==== MATERIAL FOR THIS EXERCISE ====

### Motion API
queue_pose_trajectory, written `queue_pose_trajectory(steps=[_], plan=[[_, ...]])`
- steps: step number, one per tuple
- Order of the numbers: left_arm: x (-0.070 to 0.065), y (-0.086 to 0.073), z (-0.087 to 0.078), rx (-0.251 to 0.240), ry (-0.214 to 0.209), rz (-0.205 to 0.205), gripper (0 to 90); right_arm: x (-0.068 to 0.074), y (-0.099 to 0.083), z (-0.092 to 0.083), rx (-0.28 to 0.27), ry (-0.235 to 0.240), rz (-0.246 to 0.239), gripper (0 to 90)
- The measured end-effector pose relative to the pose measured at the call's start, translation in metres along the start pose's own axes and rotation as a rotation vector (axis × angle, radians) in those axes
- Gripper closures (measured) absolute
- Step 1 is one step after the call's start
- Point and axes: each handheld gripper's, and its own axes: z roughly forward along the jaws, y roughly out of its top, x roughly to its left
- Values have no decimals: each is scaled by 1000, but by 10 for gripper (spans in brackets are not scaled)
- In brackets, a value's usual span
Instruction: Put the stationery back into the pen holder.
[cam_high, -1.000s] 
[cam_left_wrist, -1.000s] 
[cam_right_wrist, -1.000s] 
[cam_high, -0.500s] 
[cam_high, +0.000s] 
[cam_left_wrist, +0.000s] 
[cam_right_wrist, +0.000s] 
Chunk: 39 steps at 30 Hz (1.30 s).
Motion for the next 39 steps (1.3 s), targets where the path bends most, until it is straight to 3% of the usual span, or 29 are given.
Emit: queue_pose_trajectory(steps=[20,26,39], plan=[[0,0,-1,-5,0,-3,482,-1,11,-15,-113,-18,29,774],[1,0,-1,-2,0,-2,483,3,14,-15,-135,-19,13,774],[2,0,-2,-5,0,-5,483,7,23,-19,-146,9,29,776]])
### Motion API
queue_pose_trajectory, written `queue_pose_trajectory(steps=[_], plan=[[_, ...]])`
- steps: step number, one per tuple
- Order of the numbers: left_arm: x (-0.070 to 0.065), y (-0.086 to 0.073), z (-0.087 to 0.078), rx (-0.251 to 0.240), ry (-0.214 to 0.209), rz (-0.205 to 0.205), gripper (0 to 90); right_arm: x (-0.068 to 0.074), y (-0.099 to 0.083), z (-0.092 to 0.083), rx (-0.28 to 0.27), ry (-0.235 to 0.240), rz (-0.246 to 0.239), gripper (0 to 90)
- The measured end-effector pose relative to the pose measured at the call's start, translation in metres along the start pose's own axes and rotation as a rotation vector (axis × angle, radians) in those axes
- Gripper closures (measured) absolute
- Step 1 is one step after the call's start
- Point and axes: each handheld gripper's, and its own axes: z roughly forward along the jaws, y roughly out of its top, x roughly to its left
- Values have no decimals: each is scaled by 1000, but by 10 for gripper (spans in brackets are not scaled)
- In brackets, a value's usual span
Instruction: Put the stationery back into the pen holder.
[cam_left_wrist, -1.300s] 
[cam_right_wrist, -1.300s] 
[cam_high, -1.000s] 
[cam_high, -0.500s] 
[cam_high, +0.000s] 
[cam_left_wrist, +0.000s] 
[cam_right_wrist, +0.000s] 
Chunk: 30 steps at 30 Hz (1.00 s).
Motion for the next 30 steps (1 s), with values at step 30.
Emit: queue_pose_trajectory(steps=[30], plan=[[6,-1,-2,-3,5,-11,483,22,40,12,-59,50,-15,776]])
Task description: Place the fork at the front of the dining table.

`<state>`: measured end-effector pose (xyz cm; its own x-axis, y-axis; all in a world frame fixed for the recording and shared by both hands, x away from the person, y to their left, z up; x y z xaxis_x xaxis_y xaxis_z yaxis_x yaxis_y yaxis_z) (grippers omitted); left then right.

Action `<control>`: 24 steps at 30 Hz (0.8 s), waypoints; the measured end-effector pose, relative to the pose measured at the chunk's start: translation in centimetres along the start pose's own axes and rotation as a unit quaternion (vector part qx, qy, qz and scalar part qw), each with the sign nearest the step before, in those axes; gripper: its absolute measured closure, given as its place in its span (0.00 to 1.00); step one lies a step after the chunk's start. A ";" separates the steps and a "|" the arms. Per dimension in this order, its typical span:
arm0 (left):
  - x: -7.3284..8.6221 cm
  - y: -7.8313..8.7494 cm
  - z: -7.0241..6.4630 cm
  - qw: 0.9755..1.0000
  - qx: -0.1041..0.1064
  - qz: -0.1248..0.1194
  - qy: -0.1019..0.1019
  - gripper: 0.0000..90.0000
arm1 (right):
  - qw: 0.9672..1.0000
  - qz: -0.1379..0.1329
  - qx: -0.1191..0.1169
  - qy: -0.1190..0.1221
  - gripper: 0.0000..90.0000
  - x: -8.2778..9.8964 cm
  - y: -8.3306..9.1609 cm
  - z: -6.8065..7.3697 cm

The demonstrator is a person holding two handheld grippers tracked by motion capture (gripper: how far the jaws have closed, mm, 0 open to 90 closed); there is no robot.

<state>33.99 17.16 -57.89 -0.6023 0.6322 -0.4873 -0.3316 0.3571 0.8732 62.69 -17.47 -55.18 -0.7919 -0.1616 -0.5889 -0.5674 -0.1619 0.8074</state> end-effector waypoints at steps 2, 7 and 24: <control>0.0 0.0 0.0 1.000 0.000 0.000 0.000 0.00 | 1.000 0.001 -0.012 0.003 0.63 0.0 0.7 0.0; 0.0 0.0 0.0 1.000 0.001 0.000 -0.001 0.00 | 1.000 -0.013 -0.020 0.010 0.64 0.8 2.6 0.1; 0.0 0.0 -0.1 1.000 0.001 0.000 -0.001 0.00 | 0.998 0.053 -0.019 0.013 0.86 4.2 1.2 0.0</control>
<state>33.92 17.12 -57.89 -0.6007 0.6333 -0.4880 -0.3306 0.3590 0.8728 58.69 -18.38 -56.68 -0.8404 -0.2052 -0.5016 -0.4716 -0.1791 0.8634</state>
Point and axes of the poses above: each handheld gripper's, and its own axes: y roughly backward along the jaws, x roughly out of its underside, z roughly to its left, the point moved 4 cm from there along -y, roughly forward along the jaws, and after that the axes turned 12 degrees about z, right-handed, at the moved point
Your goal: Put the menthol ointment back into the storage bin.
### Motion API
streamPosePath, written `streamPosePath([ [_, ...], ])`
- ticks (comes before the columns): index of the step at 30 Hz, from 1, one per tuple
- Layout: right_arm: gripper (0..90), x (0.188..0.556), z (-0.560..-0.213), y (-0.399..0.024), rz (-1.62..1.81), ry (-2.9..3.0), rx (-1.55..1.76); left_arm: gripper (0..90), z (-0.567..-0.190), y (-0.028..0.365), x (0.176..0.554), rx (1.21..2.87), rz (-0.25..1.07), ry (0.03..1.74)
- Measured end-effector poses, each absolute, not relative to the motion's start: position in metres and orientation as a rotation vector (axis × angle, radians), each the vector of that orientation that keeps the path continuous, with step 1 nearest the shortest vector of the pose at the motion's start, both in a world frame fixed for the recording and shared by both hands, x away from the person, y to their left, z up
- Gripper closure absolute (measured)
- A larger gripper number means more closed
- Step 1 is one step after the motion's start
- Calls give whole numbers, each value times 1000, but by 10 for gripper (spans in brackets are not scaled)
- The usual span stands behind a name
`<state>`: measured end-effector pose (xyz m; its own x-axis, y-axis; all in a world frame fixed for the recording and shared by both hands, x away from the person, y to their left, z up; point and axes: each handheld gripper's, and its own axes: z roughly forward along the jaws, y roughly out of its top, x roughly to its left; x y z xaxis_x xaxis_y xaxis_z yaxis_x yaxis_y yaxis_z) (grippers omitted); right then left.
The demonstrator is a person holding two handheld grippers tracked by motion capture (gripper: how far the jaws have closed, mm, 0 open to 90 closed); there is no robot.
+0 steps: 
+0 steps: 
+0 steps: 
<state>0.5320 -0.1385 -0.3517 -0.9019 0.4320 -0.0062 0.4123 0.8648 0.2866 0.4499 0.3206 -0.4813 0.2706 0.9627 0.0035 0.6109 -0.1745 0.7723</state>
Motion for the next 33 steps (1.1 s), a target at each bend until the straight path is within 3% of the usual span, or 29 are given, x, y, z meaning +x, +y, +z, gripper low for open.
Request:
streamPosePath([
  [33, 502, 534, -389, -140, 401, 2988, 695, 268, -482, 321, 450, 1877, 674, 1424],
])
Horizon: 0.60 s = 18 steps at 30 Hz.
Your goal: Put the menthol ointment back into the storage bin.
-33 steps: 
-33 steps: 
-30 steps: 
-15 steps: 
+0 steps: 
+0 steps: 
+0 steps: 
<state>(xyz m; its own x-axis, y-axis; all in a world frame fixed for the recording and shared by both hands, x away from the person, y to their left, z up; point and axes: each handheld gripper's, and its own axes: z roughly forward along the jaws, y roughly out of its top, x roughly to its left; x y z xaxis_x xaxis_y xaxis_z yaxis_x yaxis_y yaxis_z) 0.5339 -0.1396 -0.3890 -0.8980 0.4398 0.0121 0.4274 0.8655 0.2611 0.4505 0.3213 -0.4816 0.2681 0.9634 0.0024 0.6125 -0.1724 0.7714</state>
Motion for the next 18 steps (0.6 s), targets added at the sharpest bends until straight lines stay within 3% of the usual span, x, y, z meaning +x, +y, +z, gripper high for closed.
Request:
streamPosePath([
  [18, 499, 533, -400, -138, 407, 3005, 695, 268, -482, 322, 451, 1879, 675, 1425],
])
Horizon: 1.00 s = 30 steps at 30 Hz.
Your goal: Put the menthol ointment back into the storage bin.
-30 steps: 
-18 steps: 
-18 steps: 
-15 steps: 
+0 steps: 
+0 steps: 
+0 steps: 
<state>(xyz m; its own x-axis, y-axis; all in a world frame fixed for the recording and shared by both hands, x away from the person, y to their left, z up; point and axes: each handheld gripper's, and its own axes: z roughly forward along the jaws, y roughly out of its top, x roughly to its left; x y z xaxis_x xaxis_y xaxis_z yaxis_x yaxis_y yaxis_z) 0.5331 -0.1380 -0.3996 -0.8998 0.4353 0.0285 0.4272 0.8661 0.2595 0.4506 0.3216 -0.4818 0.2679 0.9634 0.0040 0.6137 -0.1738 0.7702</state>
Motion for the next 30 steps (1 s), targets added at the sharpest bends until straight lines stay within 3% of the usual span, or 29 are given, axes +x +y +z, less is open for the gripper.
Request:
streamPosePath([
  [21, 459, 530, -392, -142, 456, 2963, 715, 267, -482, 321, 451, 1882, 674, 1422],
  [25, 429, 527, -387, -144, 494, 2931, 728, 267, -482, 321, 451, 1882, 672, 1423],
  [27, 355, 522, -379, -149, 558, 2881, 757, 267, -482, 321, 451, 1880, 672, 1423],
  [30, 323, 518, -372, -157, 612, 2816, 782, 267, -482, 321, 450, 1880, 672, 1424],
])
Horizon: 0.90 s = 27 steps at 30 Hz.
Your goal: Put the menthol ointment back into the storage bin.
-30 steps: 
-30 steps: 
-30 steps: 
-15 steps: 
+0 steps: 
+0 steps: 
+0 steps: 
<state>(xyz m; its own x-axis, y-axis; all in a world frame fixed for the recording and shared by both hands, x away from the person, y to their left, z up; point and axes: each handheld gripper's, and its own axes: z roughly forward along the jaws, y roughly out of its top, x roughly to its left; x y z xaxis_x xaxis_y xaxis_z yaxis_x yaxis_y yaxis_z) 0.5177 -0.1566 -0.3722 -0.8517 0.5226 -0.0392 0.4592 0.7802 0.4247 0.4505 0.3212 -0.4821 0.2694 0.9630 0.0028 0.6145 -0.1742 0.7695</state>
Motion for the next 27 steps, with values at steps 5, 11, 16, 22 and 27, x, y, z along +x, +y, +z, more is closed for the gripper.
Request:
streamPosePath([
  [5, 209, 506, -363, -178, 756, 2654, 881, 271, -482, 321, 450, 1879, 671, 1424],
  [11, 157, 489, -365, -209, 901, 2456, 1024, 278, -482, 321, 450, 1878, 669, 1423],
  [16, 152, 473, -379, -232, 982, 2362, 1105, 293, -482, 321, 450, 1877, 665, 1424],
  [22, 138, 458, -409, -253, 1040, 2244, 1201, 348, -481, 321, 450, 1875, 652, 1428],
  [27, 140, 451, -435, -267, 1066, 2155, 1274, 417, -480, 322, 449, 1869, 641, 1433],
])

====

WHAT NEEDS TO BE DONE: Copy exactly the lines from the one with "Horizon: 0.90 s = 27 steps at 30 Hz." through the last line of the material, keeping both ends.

THE COMPLETED TASK:
Horizon: 0.90 s = 27 steps at 30 Hz.
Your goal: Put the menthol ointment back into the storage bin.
-30 steps: 
-30 steps: 
-30 steps: 
-15 steps: 
+0 steps: 
+0 steps: 
+0 steps: 
<state>(xyz m; its own x-axis, y-axis; all in a world frame fixed for the recording and shared by both hands, x away from the person, y to their left, z up; point and axes: each handheld gripper's, and its own axes: z roughly forward along the jaws, y roughly out of its top, x roughly to its left; x y z xaxis_x xaxis_y xaxis_z yaxis_x yaxis_y yaxis_z) 0.5177 -0.1566 -0.3722 -0.8517 0.5226 -0.0392 0.4592 0.7802 0.4247 0.4505 0.3212 -0.4821 0.2694 0.9630 0.0028 0.6145 -0.1742 0.7695</state>
Motion for the next 27 steps, with values at steps 5, 11, 16, 22 and 27, x, y, z along +x, +y, +z, more is closed for the gripper.
Request:
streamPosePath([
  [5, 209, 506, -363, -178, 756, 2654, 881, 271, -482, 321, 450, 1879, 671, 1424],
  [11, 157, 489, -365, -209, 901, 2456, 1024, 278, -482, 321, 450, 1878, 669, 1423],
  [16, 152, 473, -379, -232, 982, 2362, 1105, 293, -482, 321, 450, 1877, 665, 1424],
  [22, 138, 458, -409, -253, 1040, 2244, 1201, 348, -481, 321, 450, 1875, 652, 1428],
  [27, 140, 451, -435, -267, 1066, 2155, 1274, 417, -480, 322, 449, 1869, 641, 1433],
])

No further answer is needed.